Vossler, who has infantry in his blood, is terrified.
To think. The sky.
It will be another month. Vossler knows that the key is more appointment than knack, subcommanders and captains. He has been there. The fleet already keeps itself aloft. His is a name to strike terror into the ranks, his own as much as the enemy’s, and at this point it’s starting to blur, whose are his, whose are the enemy’s.
-
Bergan is dead as well. This time, Vossler is certain who killed him. He’s been there. A greatsword; an axe; a gun, or a bow, or whatever the others are wielding now; half-misdirected anger, desperation, the guards fall first, and eventually death. He wonders if the Viera went crazy this time. He wonders why he can’t recall her name. He wonders who else has crossed the sands to Raithwall’s tomb, whether any treasure remains to it. What the price of such treasure is. Whether anyone else deserves to pay it.

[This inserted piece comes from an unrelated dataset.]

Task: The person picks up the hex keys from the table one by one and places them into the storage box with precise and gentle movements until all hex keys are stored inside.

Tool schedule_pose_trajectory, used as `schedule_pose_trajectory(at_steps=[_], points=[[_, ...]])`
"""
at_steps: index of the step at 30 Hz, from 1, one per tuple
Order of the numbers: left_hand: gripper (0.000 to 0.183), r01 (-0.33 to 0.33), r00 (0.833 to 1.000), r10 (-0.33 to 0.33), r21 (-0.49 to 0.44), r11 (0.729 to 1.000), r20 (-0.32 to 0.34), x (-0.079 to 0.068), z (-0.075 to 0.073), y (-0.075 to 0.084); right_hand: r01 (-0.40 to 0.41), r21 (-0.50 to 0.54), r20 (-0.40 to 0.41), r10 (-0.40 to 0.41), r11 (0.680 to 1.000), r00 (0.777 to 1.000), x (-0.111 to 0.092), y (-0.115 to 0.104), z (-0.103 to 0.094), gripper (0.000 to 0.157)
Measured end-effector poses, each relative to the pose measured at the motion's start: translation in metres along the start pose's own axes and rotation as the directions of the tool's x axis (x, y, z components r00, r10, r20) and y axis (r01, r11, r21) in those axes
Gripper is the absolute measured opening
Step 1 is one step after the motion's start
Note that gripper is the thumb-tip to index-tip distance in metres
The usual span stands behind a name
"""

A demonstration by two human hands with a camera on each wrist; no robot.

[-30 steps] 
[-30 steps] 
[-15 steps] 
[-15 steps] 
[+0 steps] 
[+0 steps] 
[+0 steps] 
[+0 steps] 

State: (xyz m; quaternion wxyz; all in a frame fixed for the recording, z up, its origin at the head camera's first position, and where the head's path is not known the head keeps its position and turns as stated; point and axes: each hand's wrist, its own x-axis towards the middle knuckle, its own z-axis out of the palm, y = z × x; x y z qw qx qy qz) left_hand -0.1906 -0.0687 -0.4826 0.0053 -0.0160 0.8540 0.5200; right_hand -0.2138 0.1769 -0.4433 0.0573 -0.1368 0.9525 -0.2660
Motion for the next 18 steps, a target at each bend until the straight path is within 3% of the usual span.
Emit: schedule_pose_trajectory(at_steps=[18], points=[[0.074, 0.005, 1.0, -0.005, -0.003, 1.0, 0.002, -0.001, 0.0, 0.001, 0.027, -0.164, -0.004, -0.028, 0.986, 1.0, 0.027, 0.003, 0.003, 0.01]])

He is still unsure whether to celebrate or not when the summons arrives.
Not Larsa.
-
“You have distinguished yourself, Hardin,” Vayne states, the obvious, and this is not a man who states the obvious lightly.
“If survival brooks distinction then I surpass only the dead in honor,” Vossler scoffs through the teeth of his helm, and his own. Vayne wears no black to mar his mail, no sigil of mourning. Vossler knows not if there can be such a custom in Archadia, where the dead become signatures and coin instead of snowflies.
That smirk is nothing new, save the glint of the mail underneath it, all the same. Vossler still hates it. “A truth,” Vayne says, “for those dead gain nothing-though those quick may lose all,” and Vossler remembers, shivers, thanks fate for the armor and damns himself for thanking fate.
“I would see your losses,” Vayne goes on, jaw stilled, eyes halved.
It strikes Vossler later, much later, his own self-restraint. That in removing his gauntlet and glove, in proffering his stumps-for-fingers, palm down, in thinking to himself that you have seen my losses, from the spire of them, he did not once think of Ashe or think of mercy.
Vayne considers the gesture with a faint breath, short through his nose, without fire, without smoke. “A fair due, for the honor now done you.” It is not an assessment. It is not a question.
“Honor cannot be bought,” Vossler contests.
“Of course not,” Vayne drawls, gloating with his hand, dismissing Vossler’s. “She can only be appeased.” He extends his own hand, now. Vossler knows to take it, to supine. Again, he thanks fate for the armor, for shielding his lips from those rings, from the base taste of regicide.
There is complicity in this, in the acridity of Vayne’s hand. It is without mockery. And truth, Vayne did what Vossler could have done, given the chance-
“And she is ravenous,” says Vayne, over Vossler’s bowed head, through the ears of the helm like a shot. “A mistress, not a whore.”
-
It occurs to Vossler on Odin’s bridge that he has never seen the Hardin holdings.
It occurs to Vossler that he likely never will.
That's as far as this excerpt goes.